A simple example illustrates why these courts have erred: If employers are required to allow transgender bathroom access, then what happens when an employer has a valid reason for assigning workers based on sex to perform job duties, such as with locker room attendants?
Although the Supreme Court concluded that it is unlawful for an employer to fire someone simply for being gay or transgender, it reached that conclusion based on the assumption that "sex" under Title VII of the Civil Rights Act of 1964 refers only to biological sex. As explained by the Court, firing a gay man for being gay is sex-based discrimination because the employer has treated a man who is sexually attracted to men worse than a woman who is sexually attracted to men. Similarly, firing a transgender man for being transgender is sex-based discrimination because the employer has treated someone who was identified as female at birth (i.e., someone who is biologically female) and now identifies as male worse than an individual who was identified as male at birth (i.e., someone who is biologically male) and now identifies as male.
How does this reasoning affect the case of single-sex locker rooms and bathrooms? The answer is that it does not.
Suppose a gym is deciding whether it can refuse to assign a male employee to clean and monitor the women's locker room. Under Title VII, it is lawful for an employer to make sex-based decisions in the rare cases where sex is a "bona fide occupational qualification." Courts and the EEOC have recognized bodily privacy as a legitimate reason for making sex-based decisions. If "sex" means biological sex, as the Court assumed in Bostock, then a transgender woman is considered male for purposes of Title VII. As a result, if it is lawful to refuse to assign a cisgender man to monitor the women's locker room, it is also lawful to refuse to assign a transgender woman to do so, since both are male insofar as Title VII is concerned.
As the Fourth and Eleventh Circuits would have it, though, a gym would violate Title VII by requiring a transgender female employee to use the men's locker room to address bodily functions. That makes no sense whatsoever. If an employer can assign someone to work in a particular location based on biological sex because of concerns about bodily privacy, then surely it also can assign the same individual to bathroom facilities based on biological sex. Otherwise, the individual would perform work duties in one locker room and then visit the other locker room to answer the call of nature.
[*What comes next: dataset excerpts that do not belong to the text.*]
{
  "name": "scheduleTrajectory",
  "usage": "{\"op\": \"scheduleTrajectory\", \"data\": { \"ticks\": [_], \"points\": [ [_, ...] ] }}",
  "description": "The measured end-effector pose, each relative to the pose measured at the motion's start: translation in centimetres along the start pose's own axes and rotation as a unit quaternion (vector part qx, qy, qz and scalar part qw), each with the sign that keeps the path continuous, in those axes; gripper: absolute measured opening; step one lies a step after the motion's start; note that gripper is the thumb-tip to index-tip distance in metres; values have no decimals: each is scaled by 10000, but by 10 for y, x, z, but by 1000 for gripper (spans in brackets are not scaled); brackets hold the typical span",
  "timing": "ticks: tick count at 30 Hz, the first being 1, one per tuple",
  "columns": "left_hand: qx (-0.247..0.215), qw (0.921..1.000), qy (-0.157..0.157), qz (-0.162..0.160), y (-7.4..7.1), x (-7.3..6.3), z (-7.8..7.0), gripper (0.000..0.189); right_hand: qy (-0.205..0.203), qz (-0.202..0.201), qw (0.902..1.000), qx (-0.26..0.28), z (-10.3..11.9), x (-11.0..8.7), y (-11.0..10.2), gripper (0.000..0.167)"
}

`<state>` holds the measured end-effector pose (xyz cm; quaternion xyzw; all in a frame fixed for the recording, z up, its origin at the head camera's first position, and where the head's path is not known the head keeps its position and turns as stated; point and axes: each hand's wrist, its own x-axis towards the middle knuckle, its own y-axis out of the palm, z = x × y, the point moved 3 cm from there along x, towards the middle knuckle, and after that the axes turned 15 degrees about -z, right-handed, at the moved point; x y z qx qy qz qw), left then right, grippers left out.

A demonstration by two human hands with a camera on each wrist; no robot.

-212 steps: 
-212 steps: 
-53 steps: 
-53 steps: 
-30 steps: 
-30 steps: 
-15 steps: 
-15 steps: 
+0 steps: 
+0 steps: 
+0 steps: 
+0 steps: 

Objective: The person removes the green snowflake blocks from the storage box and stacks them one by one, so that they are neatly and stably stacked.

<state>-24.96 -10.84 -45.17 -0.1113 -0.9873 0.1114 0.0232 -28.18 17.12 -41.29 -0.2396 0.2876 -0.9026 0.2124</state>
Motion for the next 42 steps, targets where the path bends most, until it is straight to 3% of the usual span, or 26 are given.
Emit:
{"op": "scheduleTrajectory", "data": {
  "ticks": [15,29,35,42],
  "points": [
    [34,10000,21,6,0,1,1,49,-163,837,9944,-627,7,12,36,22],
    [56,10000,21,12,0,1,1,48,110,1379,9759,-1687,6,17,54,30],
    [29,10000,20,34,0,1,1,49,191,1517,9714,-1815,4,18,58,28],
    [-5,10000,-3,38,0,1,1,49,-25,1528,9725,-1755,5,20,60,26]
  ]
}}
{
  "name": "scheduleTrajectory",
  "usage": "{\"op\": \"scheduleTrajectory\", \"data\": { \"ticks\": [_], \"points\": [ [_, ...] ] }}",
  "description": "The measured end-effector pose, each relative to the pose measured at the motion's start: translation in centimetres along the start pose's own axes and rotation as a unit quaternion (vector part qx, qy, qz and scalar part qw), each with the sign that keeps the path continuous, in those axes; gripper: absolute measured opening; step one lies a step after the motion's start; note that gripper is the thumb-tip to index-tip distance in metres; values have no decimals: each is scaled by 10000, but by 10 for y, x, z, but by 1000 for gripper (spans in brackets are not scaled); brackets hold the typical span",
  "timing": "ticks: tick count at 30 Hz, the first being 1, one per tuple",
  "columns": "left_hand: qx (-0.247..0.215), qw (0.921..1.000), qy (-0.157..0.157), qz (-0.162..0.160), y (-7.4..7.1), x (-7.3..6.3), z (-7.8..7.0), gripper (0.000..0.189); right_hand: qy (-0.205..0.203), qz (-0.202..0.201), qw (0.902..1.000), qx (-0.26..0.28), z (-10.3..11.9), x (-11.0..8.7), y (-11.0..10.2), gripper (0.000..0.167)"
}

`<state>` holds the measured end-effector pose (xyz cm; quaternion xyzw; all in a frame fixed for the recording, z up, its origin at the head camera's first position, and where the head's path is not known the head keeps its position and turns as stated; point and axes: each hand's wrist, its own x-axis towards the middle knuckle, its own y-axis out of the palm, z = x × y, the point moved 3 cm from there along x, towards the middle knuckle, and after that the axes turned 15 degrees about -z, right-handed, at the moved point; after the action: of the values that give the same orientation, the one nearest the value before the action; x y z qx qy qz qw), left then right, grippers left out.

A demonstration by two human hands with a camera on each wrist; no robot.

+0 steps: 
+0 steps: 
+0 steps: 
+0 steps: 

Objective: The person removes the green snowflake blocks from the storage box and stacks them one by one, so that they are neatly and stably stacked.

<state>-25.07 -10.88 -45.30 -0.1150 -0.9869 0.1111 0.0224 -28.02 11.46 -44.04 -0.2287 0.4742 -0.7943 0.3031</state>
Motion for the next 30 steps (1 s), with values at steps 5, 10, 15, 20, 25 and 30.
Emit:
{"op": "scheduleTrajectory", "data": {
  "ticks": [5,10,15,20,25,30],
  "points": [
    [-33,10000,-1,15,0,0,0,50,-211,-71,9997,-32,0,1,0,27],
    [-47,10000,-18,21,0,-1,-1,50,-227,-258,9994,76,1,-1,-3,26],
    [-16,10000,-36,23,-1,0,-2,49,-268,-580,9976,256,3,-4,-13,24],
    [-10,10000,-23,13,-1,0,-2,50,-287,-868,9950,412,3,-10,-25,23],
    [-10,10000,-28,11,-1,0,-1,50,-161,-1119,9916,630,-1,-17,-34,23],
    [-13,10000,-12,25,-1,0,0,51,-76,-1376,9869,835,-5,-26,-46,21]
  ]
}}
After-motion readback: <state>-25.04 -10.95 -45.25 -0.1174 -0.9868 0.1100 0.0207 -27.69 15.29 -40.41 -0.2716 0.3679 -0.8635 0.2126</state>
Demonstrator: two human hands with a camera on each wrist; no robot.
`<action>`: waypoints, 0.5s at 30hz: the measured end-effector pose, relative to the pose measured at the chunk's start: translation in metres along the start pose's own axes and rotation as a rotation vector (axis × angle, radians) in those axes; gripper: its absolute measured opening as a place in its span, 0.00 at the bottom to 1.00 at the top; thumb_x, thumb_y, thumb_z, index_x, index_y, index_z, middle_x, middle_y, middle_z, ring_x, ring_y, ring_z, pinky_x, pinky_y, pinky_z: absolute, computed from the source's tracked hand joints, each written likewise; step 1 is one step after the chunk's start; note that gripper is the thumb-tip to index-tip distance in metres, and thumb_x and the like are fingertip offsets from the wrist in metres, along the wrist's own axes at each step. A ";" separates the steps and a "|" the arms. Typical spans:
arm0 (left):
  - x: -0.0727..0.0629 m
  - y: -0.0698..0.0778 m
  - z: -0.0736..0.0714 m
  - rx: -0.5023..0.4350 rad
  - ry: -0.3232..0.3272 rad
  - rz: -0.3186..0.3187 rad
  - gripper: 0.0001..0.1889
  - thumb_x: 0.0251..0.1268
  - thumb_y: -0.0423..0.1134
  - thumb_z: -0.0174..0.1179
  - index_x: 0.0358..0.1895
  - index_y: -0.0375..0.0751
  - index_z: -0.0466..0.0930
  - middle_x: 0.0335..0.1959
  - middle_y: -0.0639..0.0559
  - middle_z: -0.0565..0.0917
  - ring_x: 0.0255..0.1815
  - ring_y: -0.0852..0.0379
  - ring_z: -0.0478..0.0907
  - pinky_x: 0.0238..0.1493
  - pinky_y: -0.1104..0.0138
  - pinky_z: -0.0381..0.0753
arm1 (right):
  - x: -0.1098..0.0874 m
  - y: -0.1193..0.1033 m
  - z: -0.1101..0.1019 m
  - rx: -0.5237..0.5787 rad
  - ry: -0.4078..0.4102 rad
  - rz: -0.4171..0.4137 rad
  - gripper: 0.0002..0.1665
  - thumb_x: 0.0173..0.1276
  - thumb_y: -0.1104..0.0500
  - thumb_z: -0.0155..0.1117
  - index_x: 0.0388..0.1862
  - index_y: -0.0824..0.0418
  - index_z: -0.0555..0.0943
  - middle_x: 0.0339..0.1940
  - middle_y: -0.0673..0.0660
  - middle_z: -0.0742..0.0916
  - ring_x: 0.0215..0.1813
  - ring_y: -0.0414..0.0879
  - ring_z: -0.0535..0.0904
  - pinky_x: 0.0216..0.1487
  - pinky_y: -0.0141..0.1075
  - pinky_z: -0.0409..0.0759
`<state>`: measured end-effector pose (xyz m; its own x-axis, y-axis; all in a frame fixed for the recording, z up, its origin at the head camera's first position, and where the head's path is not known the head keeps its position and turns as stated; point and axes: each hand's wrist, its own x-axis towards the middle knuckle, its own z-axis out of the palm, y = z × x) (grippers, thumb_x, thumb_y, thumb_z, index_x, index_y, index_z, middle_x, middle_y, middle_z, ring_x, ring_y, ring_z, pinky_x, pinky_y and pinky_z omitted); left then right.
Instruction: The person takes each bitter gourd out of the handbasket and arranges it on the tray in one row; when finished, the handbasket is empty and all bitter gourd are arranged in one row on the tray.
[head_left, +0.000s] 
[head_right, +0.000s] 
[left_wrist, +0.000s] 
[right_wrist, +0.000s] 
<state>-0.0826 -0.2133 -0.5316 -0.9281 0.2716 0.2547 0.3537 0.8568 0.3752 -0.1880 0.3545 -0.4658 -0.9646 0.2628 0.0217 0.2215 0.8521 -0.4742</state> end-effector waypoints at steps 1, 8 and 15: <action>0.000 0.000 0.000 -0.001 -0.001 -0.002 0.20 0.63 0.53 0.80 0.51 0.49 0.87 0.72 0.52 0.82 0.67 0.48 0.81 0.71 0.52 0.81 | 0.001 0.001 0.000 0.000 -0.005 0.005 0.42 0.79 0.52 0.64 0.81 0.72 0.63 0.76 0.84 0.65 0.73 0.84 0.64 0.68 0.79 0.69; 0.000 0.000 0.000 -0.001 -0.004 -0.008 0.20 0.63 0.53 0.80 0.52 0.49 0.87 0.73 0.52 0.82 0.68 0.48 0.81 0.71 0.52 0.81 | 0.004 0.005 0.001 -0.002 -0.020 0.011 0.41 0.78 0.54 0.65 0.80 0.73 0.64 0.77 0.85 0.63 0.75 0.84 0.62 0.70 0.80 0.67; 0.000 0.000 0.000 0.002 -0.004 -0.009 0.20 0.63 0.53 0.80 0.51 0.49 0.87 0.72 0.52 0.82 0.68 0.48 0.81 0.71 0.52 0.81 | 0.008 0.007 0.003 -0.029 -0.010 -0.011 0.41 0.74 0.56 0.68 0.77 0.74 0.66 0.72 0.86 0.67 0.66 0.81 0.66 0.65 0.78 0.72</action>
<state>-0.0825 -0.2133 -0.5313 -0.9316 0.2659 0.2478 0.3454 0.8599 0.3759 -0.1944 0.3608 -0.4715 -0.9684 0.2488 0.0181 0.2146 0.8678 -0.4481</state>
Justice Sotomayor clearly recognized this issue in the oral argument in R.G. & G.R. Harris Funeral Homes v. EEOC. As she explained to Aimee Stephens's counsel: The "hard question" is how to deal with "women who are made uncomfortable, and not merely uncomfortable, but who would feel intruded upon if someone who still had male characteristics walked into their bathroom. That's why we have different bathrooms." But she explicitly rejected the employer's contention that ruling for Stephens would mean that a transgender woman is male for purposes of Title VII's BFOQ exception:
No. What they're doing is saying if there is an independent reason why a man who's transgendered can't have a job that a woman has, then that reason is good enough, you don't have to hire them.
But if there is no reason why your gender should [matter] in the work you are doing, why should you not be hired?
Note that Sotomayor refers to a transgender woman as a "man who's transgendered." In other words, a transgender woman is still male and would not be entitled to a job that is not available to other men.
The Bostock decision has been hailed as a huge victory for LGBT rights, but its limitations cannot be ignored. It can hardly be seen as a tremendous shift in judicial thinking when the most liberal Justice -- Sotomayor -- had misgivings about allowing individuals with "male characteristics" access to the women's bathroom. Rather, it was only possible because of close adherence to legalistic principles of statutory interpretation and because it avoided the "hard question" of bathroom access.
This blog reflects the views solely of its author. It is not intended, and should not be regarded, as legal advice on how to analyze any particular set of facts.